What is being asked ▸ In the entries that follow, the line with "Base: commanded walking" opens the range and the line with "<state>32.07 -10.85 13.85" closes it; repeat that range exactly, both lines included.
** Material provided follows **
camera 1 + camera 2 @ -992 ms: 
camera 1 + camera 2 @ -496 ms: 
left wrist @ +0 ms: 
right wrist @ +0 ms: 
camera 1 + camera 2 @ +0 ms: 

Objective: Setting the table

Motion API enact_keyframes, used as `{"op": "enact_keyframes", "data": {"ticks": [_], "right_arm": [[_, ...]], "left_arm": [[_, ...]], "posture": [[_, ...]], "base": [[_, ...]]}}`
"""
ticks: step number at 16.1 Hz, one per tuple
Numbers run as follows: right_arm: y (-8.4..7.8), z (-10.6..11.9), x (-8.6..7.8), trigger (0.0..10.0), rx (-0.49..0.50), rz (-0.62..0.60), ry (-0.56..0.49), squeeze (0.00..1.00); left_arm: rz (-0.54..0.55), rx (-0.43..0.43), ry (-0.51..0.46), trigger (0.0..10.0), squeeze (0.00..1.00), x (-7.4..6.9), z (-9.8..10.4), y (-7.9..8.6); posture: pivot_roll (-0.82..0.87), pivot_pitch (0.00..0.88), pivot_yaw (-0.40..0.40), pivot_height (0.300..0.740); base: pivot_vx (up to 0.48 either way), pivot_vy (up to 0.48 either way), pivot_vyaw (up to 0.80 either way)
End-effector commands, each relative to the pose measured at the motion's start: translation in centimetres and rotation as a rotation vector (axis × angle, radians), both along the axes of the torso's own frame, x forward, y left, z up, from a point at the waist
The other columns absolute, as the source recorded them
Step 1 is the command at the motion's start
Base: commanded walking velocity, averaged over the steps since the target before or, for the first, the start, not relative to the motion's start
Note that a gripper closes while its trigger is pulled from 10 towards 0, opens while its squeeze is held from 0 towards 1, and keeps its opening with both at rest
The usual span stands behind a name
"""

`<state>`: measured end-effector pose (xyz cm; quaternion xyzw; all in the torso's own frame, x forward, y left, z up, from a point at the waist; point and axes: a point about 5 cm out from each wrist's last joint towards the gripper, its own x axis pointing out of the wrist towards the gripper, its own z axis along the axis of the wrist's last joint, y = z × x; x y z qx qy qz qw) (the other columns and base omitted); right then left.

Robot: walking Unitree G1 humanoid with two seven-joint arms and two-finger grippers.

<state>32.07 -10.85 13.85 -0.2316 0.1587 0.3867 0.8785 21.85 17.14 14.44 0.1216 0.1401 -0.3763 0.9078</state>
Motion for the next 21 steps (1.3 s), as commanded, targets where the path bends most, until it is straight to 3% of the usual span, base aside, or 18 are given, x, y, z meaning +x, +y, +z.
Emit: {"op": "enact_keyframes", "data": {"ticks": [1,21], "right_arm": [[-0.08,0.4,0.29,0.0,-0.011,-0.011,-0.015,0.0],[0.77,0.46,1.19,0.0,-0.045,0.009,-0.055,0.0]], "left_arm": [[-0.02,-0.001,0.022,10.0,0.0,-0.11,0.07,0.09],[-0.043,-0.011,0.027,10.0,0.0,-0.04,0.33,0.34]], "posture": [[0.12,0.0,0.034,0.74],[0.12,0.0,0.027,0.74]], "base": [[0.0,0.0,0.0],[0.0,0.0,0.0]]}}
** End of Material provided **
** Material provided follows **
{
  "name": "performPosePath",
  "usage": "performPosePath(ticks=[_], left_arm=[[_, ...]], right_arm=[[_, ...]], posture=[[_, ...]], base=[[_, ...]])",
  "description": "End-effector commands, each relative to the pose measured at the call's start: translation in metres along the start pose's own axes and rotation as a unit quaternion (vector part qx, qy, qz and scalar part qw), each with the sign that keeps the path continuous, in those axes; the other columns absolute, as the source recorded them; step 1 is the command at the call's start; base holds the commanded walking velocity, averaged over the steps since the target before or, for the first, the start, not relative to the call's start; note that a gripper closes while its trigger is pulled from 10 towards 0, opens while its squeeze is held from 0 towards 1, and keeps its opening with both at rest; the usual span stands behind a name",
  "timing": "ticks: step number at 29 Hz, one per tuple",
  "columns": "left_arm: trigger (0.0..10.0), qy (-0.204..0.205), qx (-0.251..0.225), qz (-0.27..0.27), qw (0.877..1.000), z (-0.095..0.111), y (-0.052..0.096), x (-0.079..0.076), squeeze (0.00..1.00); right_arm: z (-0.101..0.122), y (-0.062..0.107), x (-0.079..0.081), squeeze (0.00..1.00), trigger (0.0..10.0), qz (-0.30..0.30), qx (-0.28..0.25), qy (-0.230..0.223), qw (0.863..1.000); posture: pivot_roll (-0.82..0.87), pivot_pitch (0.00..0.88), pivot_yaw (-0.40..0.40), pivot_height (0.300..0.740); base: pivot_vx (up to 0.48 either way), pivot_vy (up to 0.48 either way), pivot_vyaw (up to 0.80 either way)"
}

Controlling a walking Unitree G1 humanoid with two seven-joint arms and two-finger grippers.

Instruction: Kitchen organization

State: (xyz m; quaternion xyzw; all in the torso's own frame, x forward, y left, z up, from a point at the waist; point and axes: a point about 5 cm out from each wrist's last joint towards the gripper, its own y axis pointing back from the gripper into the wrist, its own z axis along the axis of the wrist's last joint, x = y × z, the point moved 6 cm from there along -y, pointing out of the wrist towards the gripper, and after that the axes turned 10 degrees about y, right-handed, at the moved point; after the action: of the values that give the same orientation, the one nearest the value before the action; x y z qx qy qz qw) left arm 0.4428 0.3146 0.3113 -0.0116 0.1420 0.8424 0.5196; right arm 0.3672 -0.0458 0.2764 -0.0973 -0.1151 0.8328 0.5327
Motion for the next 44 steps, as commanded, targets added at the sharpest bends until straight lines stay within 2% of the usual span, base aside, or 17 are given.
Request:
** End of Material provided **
Result below ▸
Base: commanded walking velocity, averaged over the steps since the target before or, for the first, the start, not relative to the motion's start
Note that a gripper closes while its trigger is pulled from 10 towards 0, opens while its squeeze is held from 0 towards 1, and keeps its opening with both at rest
The usual span stands behind a name
"""

`<state>`: measured end-effector pose (xyz cm; quaternion xyzw; all in the torso's own frame, x forward, y left, z up, from a point at the waist; point and axes: a point about 5 cm out from each wrist's last joint towards the gripper, its own x axis pointing out of the wrist towards the gripper, its own z axis along the axis of the wrist's last joint, y = z × x; x y z qx qy qz qw) (the other columns and base omitted); right then left.

Robot: walking Unitree G1 humanoid with two seven-joint arms and two-finger grippers.

<state>32.07 -10.85 13.85 -0.2316 0.1587 0.3867 0.8785 21.85 17.14 14.44 0.1216 0.1401 -0.3763 0.9078</state>

This completes the required output.